Dear Mom, You've been dead a year today. You would have been 77 tomorrow. Either you're completely unaware of this, being dead and all, or you're kicking back a few next to the Everlasting Bocce Ball Court. I prefer to think you're relaxing by a pool somewhere, criticizing my hairstyle choices.
What an intense year it's been. I moved. Dad had surgery, three times. I got married in Hawaii. I wish Devon had known you before you got sick. You were a force of nature then. But I'm glad you got to meet at all. I remember the day he stood by your hospital bed and untangled your yarn. It was slow work, and you looked at him like you adored him. I would have liked more moments like that.
Dad asks for you often. He's not doing so well, and I think he's closer to you than he is to me now, but I'm doing my best. I visited him the other day, and he told me you were in the bedroom, wide awake. I looked toward the room and saw that the light was on. I'm not sure who's crazier: him for saying it or me for checking. Sometimes he knows you're dead. Other times, he thinks you're in the hospital and wants to know when you're coming home.

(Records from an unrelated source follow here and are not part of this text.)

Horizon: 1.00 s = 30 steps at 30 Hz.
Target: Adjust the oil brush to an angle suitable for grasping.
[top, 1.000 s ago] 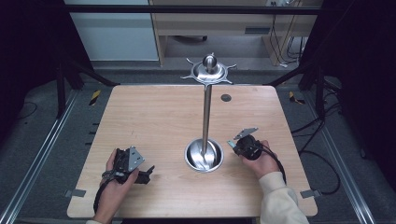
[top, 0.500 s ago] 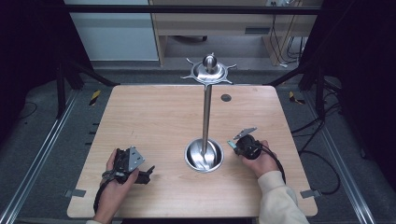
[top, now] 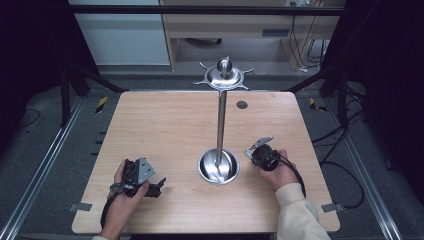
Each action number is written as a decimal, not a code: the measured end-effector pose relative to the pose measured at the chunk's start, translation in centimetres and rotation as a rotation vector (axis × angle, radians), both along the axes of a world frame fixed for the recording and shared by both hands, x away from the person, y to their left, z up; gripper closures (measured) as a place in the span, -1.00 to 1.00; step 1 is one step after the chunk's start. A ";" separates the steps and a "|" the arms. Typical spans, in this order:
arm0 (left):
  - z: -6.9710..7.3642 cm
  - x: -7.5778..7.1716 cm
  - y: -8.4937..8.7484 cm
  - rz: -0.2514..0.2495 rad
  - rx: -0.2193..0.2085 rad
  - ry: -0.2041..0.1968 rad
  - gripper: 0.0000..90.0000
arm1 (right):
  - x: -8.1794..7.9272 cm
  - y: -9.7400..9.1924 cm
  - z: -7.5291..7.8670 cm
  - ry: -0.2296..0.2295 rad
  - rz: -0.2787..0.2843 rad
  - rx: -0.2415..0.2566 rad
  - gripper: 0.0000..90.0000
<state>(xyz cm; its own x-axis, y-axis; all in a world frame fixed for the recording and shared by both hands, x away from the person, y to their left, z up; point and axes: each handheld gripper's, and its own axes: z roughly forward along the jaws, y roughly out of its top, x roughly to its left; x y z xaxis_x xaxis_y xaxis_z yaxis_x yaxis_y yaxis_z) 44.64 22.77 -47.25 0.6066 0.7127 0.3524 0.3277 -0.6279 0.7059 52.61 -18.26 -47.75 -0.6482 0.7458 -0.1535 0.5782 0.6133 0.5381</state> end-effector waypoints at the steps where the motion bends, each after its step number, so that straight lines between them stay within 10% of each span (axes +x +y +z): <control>1: 0.0 0.0 0.0 0.000 0.000 0.000 -0.94 | 0.0 0.0 0.0 0.000 0.004 0.000 0.98; 14: -0.1 0.0 -0.1 -0.004 -0.002 0.001 -0.94 | 0.3 -0.3 -0.1 -0.021 -0.068 -0.103 1.00; 23: 0.0 0.0 -0.1 -0.006 -0.001 -0.002 -0.94 | 0.0 -1.2 1.2 -0.046 -0.088 0.007 0.97; 30: 0.0 -0.1 0.0 -0.002 -0.001 -0.003 -0.94 | 0.2 -1.2 1.9 0.040 -0.100 0.034 0.73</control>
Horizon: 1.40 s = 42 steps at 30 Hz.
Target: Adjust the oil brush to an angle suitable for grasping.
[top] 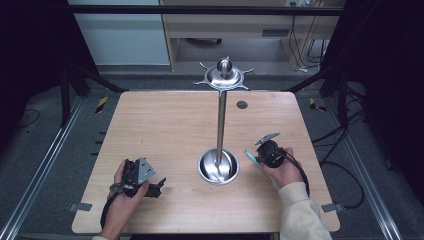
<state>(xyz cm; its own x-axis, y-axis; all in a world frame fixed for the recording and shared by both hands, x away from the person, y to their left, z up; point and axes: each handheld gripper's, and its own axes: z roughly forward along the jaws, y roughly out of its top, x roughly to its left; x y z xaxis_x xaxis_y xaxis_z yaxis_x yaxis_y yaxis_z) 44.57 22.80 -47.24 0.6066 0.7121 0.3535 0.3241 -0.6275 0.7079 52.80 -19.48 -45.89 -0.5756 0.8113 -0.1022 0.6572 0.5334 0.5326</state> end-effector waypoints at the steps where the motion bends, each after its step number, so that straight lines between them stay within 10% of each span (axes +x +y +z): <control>1: 0.0 0.0 0.0 0.001 0.001 0.000 -0.94 | 0.1 0.0 0.2 0.010 -0.007 0.010 0.70; 11: 0.1 -0.2 0.0 0.002 0.000 -0.004 -0.94 | 0.8 0.8 0.6 0.204 0.008 -0.060 0.49; 21: 0.1 -0.2 -0.1 -0.009 -0.001 -0.003 -0.94 | 1.0 0.6 -0.2 0.294 -0.005 -0.125 0.60; 42: 0.1 -0.2 -0.3 -0.012 0.002 0.000 -0.94 | 1.1 -0.1 -0.7 0.355 -0.033 -0.128 0.81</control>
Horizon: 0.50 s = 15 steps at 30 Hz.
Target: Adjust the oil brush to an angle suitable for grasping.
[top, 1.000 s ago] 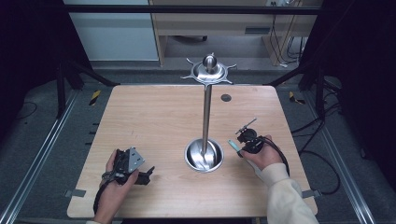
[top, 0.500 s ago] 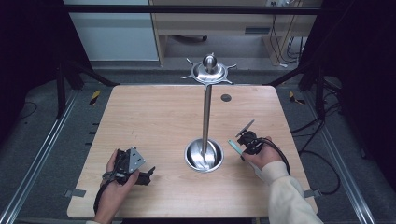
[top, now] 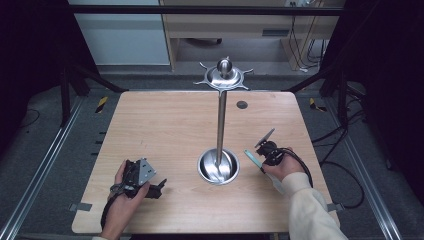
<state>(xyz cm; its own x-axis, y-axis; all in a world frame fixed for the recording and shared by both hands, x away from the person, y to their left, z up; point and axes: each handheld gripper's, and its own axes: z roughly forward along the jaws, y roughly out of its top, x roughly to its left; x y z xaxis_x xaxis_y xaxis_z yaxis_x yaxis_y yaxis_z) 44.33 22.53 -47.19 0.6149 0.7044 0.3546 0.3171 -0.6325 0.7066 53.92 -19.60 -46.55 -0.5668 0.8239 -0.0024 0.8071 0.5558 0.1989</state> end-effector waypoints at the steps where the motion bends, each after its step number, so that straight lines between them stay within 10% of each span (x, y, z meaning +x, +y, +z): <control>1: 0.0 0.0 0.0 -0.001 0.001 0.000 -0.94 | 0.1 -0.1 -0.1 -0.012 0.021 -0.009 0.82; 15: 0.0 0.0 0.1 0.005 -0.003 -0.001 -0.94 | -0.3 -0.9 4.8 -0.133 -0.018 0.145 0.82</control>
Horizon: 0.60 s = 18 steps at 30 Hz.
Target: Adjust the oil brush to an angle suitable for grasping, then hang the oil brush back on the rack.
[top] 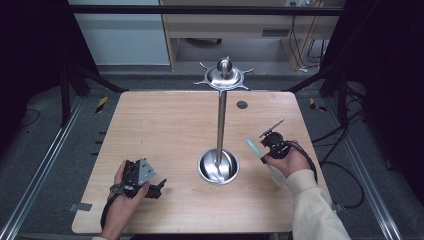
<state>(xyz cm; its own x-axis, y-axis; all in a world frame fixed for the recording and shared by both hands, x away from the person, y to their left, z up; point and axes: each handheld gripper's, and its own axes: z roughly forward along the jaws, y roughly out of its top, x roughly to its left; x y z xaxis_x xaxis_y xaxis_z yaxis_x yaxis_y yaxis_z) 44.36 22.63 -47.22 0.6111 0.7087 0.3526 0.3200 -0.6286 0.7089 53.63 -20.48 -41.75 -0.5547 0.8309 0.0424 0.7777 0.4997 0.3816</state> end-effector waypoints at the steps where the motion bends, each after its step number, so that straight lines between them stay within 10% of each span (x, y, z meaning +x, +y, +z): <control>1: 0.0 0.0 0.0 0.001 -0.001 -0.001 -0.94 | -0.1 -0.1 0.7 -0.028 0.000 0.024 0.82; 10: -0.1 0.1 0.1 0.003 0.000 0.002 -0.94 | -1.4 -1.9 5.4 -0.226 -0.047 0.233 0.82; 18: 0.0 0.2 0.2 0.010 -0.001 0.003 -0.94 | -2.8 -2.9 6.8 -0.317 -0.055 0.303 0.82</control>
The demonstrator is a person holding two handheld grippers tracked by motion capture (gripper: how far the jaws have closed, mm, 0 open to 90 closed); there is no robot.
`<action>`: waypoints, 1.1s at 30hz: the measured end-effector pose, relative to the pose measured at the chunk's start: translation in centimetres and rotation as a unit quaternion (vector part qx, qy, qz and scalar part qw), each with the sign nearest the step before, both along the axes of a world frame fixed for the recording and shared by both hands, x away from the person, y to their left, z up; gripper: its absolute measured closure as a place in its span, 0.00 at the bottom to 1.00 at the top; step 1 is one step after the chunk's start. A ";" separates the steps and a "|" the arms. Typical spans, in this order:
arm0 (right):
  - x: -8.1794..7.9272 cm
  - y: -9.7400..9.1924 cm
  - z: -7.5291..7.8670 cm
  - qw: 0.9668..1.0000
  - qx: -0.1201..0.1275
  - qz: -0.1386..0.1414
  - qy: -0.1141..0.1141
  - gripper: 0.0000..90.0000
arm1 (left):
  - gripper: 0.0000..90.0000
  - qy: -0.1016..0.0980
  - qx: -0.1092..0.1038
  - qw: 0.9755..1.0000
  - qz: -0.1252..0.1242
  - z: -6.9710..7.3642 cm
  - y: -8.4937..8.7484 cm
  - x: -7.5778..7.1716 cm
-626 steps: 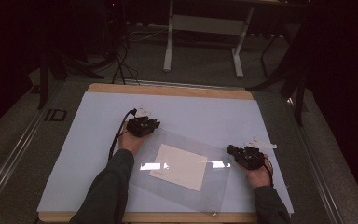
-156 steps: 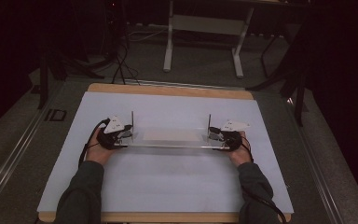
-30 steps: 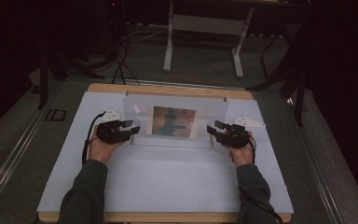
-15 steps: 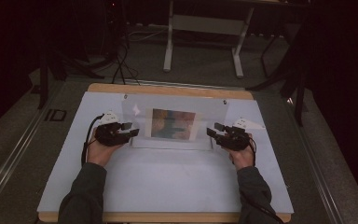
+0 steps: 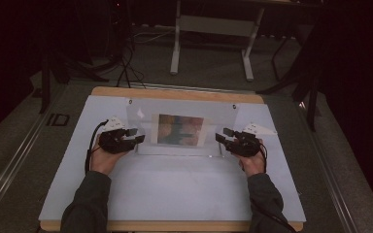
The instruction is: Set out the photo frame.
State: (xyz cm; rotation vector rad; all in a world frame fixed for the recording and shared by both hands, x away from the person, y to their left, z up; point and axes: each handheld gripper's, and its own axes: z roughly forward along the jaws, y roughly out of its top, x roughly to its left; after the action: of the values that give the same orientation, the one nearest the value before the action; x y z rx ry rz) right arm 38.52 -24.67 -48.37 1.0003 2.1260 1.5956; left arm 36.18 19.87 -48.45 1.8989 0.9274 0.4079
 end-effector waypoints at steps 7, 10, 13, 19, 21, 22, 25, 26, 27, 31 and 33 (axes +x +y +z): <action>0.2 -0.1 0.0 1.000 0.001 0.005 0.000 0.55 | 0.59 -0.002 -0.002 1.000 0.000 -0.1 0.0 0.0; 0.3 -0.1 0.0 1.000 0.001 0.005 0.001 0.55 | 0.59 -0.004 -0.003 1.000 -0.001 -0.1 0.1 0.1; 0.3 -0.1 0.0 1.000 -0.001 0.006 0.004 0.55 | 0.59 -0.004 -0.002 1.000 -0.002 -0.1 0.1 0.1; 0.4 -0.1 0.1 1.000 -0.003 0.007 0.003 0.54 | 0.58 -0.007 0.001 1.000 0.002 -0.1 0.0 0.1; 0.3 -0.1 0.1 1.000 -0.004 0.007 0.003 0.54 | 0.57 -0.008 0.000 1.000 0.002 -0.2 0.0 0.1; 0.3 -0.1 0.1 1.000 -0.004 0.007 0.004 0.54 | 0.57 -0.008 0.000 1.000 0.002 -0.2 0.0 0.1; 0.3 0.0 0.1 1.000 -0.005 0.005 0.005 0.54 | 0.57 -0.007 -0.001 1.000 0.003 -0.2 0.0 0.1; 0.3 0.0 0.1 1.000 -0.005 0.006 0.005 0.54 | 0.57 -0.007 -0.002 1.000 0.003 -0.2 0.0 0.1; 0.3 0.0 0.1 1.000 -0.005 0.006 0.005 0.54 | 0.57 -0.007 -0.002 1.000 0.003 -0.2 0.0 0.0; 0.3 0.0 0.1 1.000 -0.006 0.006 0.005 0.54 | 0.58 -0.007 -0.003 1.000 0.004 -0.2 0.0 0.0; 0.4 0.0 0.2 1.000 -0.008 0.008 0.005 0.54 | 0.59 -0.005 -0.008 1.000 0.002 -0.2 0.1 -0.1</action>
State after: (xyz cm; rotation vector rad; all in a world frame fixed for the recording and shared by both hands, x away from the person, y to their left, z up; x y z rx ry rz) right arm 38.87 -24.71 -48.19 0.9902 2.1551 1.5829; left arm 36.11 19.94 -48.65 1.8795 0.9257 0.4100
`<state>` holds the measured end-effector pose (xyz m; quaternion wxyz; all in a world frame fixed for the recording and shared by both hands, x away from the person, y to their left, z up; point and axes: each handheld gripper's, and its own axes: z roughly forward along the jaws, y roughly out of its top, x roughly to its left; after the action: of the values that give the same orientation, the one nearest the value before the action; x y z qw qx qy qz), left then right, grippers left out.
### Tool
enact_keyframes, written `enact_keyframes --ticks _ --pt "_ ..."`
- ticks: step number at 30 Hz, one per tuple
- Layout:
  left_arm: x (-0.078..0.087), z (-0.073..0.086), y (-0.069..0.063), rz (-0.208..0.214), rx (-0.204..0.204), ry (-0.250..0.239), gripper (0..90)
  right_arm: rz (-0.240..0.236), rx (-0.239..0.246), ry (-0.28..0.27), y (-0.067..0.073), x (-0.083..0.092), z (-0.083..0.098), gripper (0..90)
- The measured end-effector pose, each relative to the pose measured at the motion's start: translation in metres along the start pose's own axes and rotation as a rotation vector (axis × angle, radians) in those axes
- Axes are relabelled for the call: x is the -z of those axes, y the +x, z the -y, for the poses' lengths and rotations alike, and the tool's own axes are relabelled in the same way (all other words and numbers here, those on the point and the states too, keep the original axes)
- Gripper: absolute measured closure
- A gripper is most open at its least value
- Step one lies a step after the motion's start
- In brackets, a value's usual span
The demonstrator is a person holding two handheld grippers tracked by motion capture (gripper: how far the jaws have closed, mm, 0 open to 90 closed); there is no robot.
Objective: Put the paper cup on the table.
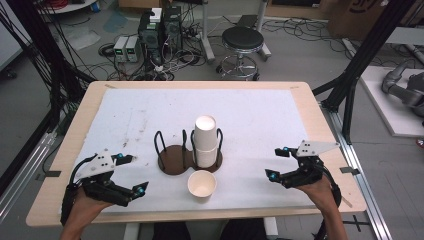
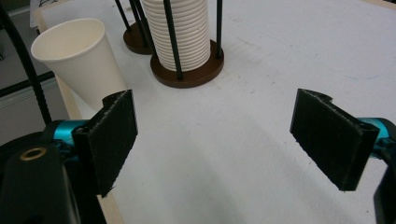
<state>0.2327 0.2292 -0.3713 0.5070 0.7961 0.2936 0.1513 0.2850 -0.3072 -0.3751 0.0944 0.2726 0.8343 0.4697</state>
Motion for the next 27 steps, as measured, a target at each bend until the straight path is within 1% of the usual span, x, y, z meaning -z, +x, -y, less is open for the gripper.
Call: enact_keyframes --ticks 4,6,11,13,14,15,18,19,22,23,26,27 --pt "0.004 0.003 0.004 -0.027 0.007 0.0 1.7 -0.003 0.003 0.007 0.0 -0.003 0.0 15.3" --pt "0.007 0.005 0.006 -0.042 0.017 -0.007 1.7 -0.002 0.003 0.008 0.0 -0.003 0.001 15.3" --pt "0.009 0.008 0.011 -0.052 0.041 -0.016 1.7 0.0 0.007 0.002 -0.001 -0.002 0.0 15.3" --pt "0.009 0.01 0.012 -0.061 0.044 -0.01 1.7 -0.002 -0.001 0.004 -0.001 -0.002 0.0 15.3" --pt "0.009 0.011 0.012 -0.056 0.045 -0.008 1.7 -0.002 0.001 0.004 -0.001 -0.002 0.0 15.3" --pt "0.009 0.012 0.012 -0.062 0.043 -0.004 1.7 0.0 0.0 0.004 -0.001 -0.002 0.0 15.3" --pt "0.009 0.014 0.014 -0.071 0.055 -0.004 1.7 0.001 0.002 -0.001 -0.001 0.0 0.0 15.3" --pt "0.009 0.014 0.015 -0.082 0.054 -0.004 1.7 0.004 0.001 -0.002 -0.001 0.001 0.0 15.3" --pt "0.011 0.016 0.017 -0.108 0.069 -0.019 1.7 0.015 -0.001 -0.009 0.0 0.002 0.0 15.3" --pt "0.011 0.017 0.018 -0.123 0.074 -0.02 1.7 0.016 -0.005 -0.011 0.0 0.003 0.0 15.3" --pt "0.012 0.02 0.02 -0.135 0.094 -0.029 1.7 0.023 -0.002 -0.01 0.001 0.002 0.0 15.3" --pt "0.012 0.021 0.021 -0.147 0.098 -0.029 1.7 0.027 -0.002 -0.011 0.001 0.002 0.0 15.3"
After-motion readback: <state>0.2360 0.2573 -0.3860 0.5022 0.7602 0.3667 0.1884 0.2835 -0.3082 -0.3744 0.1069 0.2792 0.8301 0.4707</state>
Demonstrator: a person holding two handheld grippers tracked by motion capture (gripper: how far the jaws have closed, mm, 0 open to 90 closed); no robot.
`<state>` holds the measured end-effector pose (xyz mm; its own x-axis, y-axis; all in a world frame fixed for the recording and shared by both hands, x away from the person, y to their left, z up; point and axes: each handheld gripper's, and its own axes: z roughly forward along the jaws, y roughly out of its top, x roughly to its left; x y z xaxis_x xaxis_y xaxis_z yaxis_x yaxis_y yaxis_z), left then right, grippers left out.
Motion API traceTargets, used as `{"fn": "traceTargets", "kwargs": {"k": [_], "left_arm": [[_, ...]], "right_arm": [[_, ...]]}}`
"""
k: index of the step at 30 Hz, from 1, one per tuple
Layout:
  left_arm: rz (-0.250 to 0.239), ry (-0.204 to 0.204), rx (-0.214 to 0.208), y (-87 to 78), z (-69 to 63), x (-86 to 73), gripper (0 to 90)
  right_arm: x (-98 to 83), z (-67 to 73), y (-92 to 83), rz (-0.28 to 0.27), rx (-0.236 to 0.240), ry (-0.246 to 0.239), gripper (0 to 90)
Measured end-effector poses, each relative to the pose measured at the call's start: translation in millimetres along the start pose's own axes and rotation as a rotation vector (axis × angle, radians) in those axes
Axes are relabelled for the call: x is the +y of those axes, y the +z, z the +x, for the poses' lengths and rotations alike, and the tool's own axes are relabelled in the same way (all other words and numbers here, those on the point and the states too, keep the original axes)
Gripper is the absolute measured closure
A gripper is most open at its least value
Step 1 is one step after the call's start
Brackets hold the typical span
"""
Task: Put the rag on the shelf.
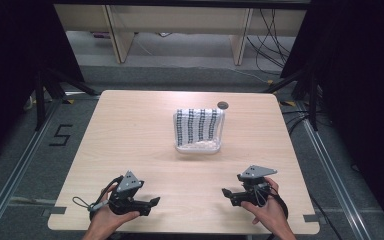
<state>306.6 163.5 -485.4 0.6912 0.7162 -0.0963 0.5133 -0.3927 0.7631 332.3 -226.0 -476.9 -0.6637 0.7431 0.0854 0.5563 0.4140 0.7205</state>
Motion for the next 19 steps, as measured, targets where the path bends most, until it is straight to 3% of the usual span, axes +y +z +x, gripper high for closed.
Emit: {"fn": "traceTargets", "kwargs": {"k": [9, 12, 16, 17, 19], "left_arm": [[-0.005, -0.009, 0.001, -3.0, 5.6, -2.5, 19.2], [-0.009, -0.012, 0.005, -1.3, 5.3, -3.2, 19.2], [-0.003, -0.020, 0.008, -0.1, 6.7, -4.4, 19.2], [-0.005, -0.018, 0.005, 0.4, 7.7, -4.8, 19.2], [-0.001, -0.016, 0.010, 0.8, 8.8, -5.0, 19.2]], "right_arm": [[-3.5, 0.7, 1.4, -0.007, -0.003, -0.032, 22.7], [-3.7, -0.1, -0.7, 0.005, -0.008, 0.007, 22.5], [-4.5, -3.9, -1.0, -0.004, -0.018, 0.005, 22.3], [-4.9, -1.4, -1.4, 0.004, -0.014, 0.043, 22.3], [-4.9, -4.4, -0.8, -0.008, -0.019, 0.014, 22.2]]}}
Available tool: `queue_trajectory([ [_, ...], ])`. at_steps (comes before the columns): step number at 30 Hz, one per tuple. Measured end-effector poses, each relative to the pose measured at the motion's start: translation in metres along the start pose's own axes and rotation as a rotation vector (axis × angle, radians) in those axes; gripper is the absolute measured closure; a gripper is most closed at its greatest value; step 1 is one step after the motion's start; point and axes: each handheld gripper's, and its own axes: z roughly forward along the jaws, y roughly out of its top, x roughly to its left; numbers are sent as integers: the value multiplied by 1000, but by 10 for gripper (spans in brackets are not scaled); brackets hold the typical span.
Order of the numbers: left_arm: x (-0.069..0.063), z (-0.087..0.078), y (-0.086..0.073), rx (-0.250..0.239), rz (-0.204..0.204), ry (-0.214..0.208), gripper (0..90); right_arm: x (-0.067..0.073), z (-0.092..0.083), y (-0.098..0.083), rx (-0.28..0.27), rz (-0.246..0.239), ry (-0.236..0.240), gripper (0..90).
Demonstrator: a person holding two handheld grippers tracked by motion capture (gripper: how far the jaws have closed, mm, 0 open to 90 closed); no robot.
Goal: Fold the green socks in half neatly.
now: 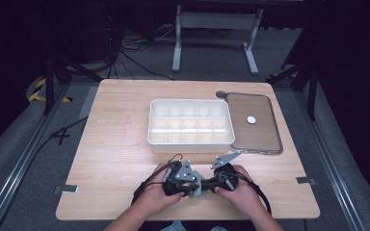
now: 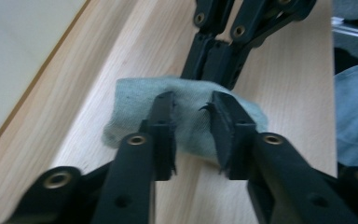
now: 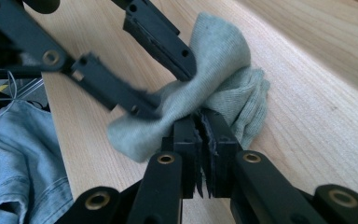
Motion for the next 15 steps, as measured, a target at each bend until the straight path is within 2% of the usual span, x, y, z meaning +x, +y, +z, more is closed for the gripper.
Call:
queue_trajectory([
  [3, 1, 2, 2, 8, -3, -10, 656, 5, -1, 0, 8, -31, -37, 836],
  [6, 0, 4, 4, 27, 11, -6, 653, 6, -3, 0, 16, -32, -57, 817],
  [8, -1, 5, 7, 46, 35, -1, 645, 7, -3, -2, 17, -31, -65, 814],
  [11, -1, 7, 9, 50, 44, 0, 627, 8, -4, -2, 22, -24, -79, 802],
  [14, -1, 9, 10, 52, 45, 2, 597, 11, -8, -3, 36, -41, -134, 726],
  [15, -1, 9, 11, 56, 42, 6, 597, 12, -9, -3, 45, -49, -167, 695],
])
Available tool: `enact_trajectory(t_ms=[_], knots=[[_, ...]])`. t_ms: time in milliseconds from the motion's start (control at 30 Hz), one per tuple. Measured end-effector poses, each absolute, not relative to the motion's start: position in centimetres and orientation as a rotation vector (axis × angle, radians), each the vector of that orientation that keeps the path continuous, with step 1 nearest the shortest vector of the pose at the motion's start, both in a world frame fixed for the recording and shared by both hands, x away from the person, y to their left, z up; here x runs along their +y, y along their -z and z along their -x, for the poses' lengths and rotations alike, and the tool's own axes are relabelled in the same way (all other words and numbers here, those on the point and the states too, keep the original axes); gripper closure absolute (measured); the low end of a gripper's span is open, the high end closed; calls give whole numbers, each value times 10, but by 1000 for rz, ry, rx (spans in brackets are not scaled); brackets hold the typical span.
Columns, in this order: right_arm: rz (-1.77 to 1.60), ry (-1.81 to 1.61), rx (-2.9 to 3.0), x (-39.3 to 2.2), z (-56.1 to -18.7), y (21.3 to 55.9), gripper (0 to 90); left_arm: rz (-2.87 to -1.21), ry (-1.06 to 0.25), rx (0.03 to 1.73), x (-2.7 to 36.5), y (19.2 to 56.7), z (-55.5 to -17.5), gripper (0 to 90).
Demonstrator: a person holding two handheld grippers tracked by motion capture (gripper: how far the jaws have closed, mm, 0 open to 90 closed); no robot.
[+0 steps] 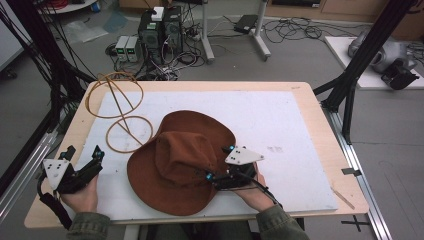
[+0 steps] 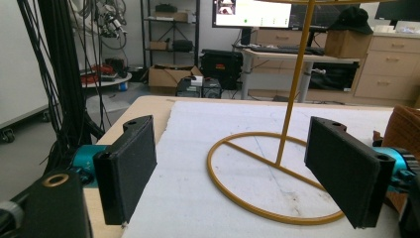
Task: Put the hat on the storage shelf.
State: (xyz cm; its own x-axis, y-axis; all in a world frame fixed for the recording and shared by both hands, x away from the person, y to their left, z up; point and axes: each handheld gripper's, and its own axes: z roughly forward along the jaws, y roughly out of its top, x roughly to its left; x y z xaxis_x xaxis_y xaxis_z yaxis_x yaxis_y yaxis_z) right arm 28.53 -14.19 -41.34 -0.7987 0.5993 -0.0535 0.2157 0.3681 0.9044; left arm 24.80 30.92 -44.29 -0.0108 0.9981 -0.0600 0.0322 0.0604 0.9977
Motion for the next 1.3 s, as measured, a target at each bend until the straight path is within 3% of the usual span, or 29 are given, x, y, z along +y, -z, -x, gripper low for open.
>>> enact_trajectory(t_ms=[700, 967, 1133, 1300], knots=[[-725, -1379, 2358, -106, -302, 422, 99, -1160, -1153, 1277, 313, 443, -246, 207], [-635, -1386, 2415, -104, -299, 420, 425, -1161, -1151, 1279, 313, 443, -246, 208], [-646, -1390, 2429, -105, -300, 420, 528, -1156, -1149, 1277, 313, 443, -247, 209], [-625, -1367, 2425, -104, -298, 419, 733, -1158, -1147, 1280, 313, 443, -246, 209]])
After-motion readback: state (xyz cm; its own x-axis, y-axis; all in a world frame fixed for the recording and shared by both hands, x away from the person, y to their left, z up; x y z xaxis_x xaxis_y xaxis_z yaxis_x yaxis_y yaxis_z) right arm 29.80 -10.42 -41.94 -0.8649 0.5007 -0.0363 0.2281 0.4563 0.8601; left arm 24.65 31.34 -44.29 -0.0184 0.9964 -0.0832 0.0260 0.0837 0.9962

I miss you every day. I miss sticking my finger in your ear and you trying to hit me for it. I am strange, but then, so were you. I miss having someone tell me I'm too thin. I miss your potty mouth. I learned all the best words from you. I remember you chasing me around the house with the rolling pin when I lacked the wisdom to keep those words to myself. I miss your gravy (marinara sauce, for most people), lentil soup, broccoli and macaroni, and pretty much everything else you ever cooked.
I found a bottle of your perfume in the house, and I keep it by my desk. I can't wear it, because the scent is overpowering and would kill Devon, but smelling it makes me feel like you're here.
Gotta run. Keep an eye on dad, if you can tear yourself away from the pool. I could use a hand, too.